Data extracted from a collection
====
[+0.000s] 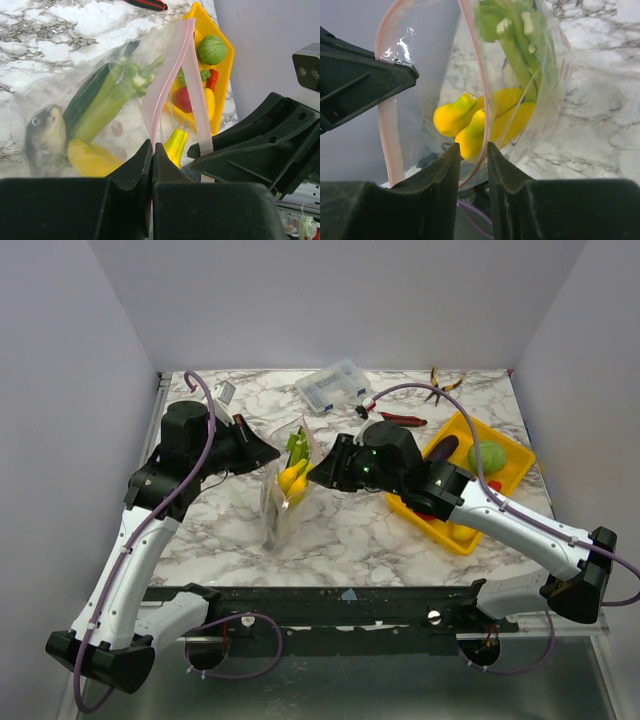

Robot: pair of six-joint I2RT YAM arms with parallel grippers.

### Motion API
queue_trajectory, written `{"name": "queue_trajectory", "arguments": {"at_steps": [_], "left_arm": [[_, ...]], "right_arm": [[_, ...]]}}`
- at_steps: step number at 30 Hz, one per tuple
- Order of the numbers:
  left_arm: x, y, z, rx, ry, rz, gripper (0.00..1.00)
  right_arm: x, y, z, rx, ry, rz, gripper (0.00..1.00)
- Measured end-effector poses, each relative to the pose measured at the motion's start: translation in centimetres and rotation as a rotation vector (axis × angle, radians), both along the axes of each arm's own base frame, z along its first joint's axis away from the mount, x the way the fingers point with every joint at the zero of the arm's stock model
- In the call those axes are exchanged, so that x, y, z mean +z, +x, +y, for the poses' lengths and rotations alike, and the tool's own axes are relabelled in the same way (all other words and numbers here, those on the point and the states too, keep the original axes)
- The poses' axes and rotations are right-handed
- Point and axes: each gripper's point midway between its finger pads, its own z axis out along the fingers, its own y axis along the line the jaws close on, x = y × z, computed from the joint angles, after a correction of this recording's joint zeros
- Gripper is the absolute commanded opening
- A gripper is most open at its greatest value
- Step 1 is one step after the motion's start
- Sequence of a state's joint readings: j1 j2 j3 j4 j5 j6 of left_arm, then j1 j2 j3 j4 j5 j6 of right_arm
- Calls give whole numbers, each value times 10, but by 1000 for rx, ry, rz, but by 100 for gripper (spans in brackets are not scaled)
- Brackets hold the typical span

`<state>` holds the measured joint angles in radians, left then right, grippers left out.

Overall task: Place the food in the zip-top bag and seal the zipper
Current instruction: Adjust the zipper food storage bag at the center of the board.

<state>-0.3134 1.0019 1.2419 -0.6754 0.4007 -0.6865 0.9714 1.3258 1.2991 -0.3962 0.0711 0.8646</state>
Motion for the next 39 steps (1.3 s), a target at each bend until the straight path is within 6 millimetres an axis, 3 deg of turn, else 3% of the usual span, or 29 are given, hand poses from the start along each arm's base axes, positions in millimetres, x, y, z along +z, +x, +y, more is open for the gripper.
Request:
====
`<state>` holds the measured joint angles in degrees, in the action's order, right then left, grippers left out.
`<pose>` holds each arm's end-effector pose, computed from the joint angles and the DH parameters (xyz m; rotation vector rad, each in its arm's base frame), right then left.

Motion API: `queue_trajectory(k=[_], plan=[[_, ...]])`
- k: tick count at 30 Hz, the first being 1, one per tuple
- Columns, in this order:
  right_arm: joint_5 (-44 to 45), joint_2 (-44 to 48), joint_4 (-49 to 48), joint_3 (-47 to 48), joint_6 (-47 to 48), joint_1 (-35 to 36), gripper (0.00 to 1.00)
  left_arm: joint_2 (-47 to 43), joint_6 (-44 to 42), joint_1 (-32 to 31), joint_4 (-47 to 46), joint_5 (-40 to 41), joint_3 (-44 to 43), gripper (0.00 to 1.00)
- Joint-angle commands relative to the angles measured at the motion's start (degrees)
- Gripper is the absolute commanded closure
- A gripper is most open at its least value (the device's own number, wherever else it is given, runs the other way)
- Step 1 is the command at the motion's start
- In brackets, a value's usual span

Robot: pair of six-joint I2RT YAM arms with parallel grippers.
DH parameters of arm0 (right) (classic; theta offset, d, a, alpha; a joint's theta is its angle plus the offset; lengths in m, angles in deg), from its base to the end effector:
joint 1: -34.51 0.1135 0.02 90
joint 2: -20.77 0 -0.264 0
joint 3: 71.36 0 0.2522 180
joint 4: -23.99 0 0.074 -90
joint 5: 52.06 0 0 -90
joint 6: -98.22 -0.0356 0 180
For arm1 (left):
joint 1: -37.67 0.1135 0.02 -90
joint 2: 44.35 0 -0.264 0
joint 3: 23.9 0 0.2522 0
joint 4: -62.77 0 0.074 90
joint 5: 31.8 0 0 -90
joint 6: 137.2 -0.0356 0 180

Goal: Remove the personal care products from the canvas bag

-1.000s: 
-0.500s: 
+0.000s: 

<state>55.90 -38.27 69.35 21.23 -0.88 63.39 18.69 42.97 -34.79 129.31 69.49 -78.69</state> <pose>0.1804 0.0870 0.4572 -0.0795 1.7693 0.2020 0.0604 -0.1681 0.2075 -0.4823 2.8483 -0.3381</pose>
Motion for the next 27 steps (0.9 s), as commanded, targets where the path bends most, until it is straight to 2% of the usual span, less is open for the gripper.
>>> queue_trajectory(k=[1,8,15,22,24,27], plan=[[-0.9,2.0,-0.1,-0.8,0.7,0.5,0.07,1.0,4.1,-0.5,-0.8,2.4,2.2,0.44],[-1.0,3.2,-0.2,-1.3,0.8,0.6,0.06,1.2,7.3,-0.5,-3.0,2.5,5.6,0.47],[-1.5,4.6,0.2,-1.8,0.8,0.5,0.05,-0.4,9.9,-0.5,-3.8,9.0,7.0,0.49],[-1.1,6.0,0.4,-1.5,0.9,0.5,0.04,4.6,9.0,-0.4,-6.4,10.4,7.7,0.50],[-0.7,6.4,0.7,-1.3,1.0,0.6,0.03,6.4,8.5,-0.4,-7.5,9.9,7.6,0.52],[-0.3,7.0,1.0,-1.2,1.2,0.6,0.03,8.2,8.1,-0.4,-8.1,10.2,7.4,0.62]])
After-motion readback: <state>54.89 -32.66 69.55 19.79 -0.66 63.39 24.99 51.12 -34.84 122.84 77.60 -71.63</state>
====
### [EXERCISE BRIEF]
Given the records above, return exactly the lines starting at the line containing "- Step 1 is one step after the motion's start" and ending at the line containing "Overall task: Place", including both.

### [ANSWER SPACE]
- Step 1 is one step after the motion's start
- Sequence of a state's joint readings: j1 j2 j3 j4 j5 j6 of left_arm, then j1 j2 j3 j4 j5 j6 of right_arm
- Calls give whole numbers, each value times 10, but by 1000 for rx, ry, rz, but by 100 for gripper (spans in brackets are not scaled)
- Brackets hold the typical span

`<state>` holds the measured joint angles in radians, left then right, grippers left out.

Overall task: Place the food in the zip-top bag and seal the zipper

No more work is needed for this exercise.